So perhaps you're reading all this, and asking: "Yes, but what does this have to do with reductionism?"
Partially, it's a matter of leaving a line of retreat. It's not easy to take something important apart into components, when you're convinced that this removes magic from the world, unweaves the rainbow. I do plan to take certain things apart, on this blog; and I prefer not to create pointless existential anguish.
Partially, it's the crusade against Hollywood Rationality, the concept that understanding the rainbow subtracts its beauty. The rainbow is still beautiful plus you get the beauty of physics.
But even more deeply, it's one of these subtle hidden-core-of-rationality things. You know, the sort of thing where I start talking about 'the Way'. It's about binding yourself to reality.
In one of Frank Herbert's Dune books, IIRC, it is said that a Truthsayer gains their ability to detect lies in others by always speaking truth themselves, so that they form a relationship with the truth whose violation they can feel. It wouldn't work, but I still think it's one of the more beautiful thoughts in fiction. At the very least, to get close to the truth, you have to be willing to press yourself up against reality as tightly as possible, without flinching away, or sneering down.
You can see the bind-yourself-to-reality theme in "Lotteries: A Waste of Hope." Understanding that lottery tickets have negative expected utility, does not mean that you give up the hope of being rich. It means that you stop wasting that hope on lottery tickets. You put the hope into your job, your school, your startup, your eBay sideline; and if you truly have nothing worth hoping for, then maybe it's time to start looking.
It's not dreams I object to, only impossible dreams. The lottery isn't impossible, but it is an un-actionable near-impossibility. It's not that winning the lottery is extremely difficult—requires a desperate effort—but that work isn't the issue.
I say all this, to exemplify the idea of taking emotional energy that is flowing off to nowhere, and binding it into the realms of reality.
This doesn't mean setting goals that are low enough to be "realistic", i.e., easy and safe and parentally approved. Maybe this is good advice in your personal case, I don't know, but I'm not the one to say it.
What I mean is that you can invest emotional energy in rainbows even if they turn out not to be magic. The future is always absurd but it is never unreal.

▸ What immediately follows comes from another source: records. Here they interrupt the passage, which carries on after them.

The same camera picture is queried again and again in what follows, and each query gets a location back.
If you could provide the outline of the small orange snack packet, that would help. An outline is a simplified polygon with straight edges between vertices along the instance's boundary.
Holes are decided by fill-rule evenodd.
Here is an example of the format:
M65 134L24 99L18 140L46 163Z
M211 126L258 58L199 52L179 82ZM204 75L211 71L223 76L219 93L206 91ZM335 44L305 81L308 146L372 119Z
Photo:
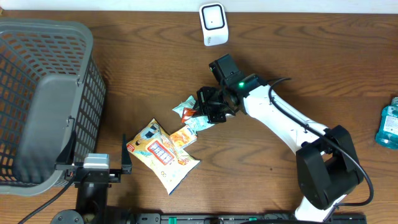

The Hollywood Rationality stereotype is that "rational = emotionless"; the more reasonable you are, the more of your emotions Reason inevitably destroys. In "Feeling Rational" I contrast this against "That which can be destroyed by the truth should be" and "That which the truth nourishes should thrive". When you have arrived at your best picture of the truth, there is nothing irrational about the emotions you feel as a result of that—the emotions cannot be destroyed by truth, so they must not be irrational.
So instead of destroying emotional energies associated with bad explanations for rainbows, as the Hollywood Rationality stereotype would have it, let us redirect these emotional energies into reality—bind them to beliefs that are as true as we can make them.
Want to fly? Don't give up on flight. Give up on flying potions and build yourself an airplane.
Remember the theme of "Think Like Reality", where I talked about how when physics seems counterintuitive, you've got to accept that it's not physics that's weird, it's you?
What I'm talking about now is like that, only with emotions instead of hypotheses—binding your feelings into the real world. Not the "realistic" everyday world. I would be a howling hypocrite if I told you to shut up and do your homework. I mean the real real world, the lawful universe, that includes absurdities like Moon landings and the evolution of human intelligence. Just not any magic, anywhere, ever.
It is a Hollywood Rationality meme that "Science takes the fun out of life."
Science puts the fun back into life.
Rationality directs your emotional energies into the universe, rather than somewhere else.
Just because you feel an emotion based on something true, doesn't mean that the emotion is reasonable. Many emotions are simply not capable of grasping all the details of reality; they base themselves on a vague picture. That vague picture may be true, but in many cases the details may well make the emotions based on the vague picture unreasonable.
So if I look up at the stars and feel a boundless wonder and awe at the immense distances I am being vague and not really reasonable at all? If I feel joy for all the people saved with modern medicine? If I feel pain for all the poverty and suffering?
How exactly are these unreasonable? The latter two drive me to do good in the world.
I think you can charitably assume that if you've come up with a particular emotion based on a vague picture that's reasonable, then that's not the one that Unknown is talking about.
To answer from my own perspective, scope insensitivity can lead to emotions comparing improperly. It is not very good if the emotion from one person being in danger motivates you just as much as 1 million people in danger.
Unknown: "Just because you feel an emotion based on something true, doesn't mean that the emotion is reasonable"
I'm not really sure what it means for an emotion to be "reasonable". Suppose you successfully create a thriving internet startup company and make a lot of money. Is it "reasonable" to feel happy about that?
This whole discussion flirts with the hard problem of moral realism vs. antirealism. For, if you could give a convincing rational answer to the question "what is it reasonable to feel happy about?", you would have a realist theory of ethics.
@Eliezer: Partially, it's a matter of leaving a line of retreat.
Yes, I like it that you've made this explicit.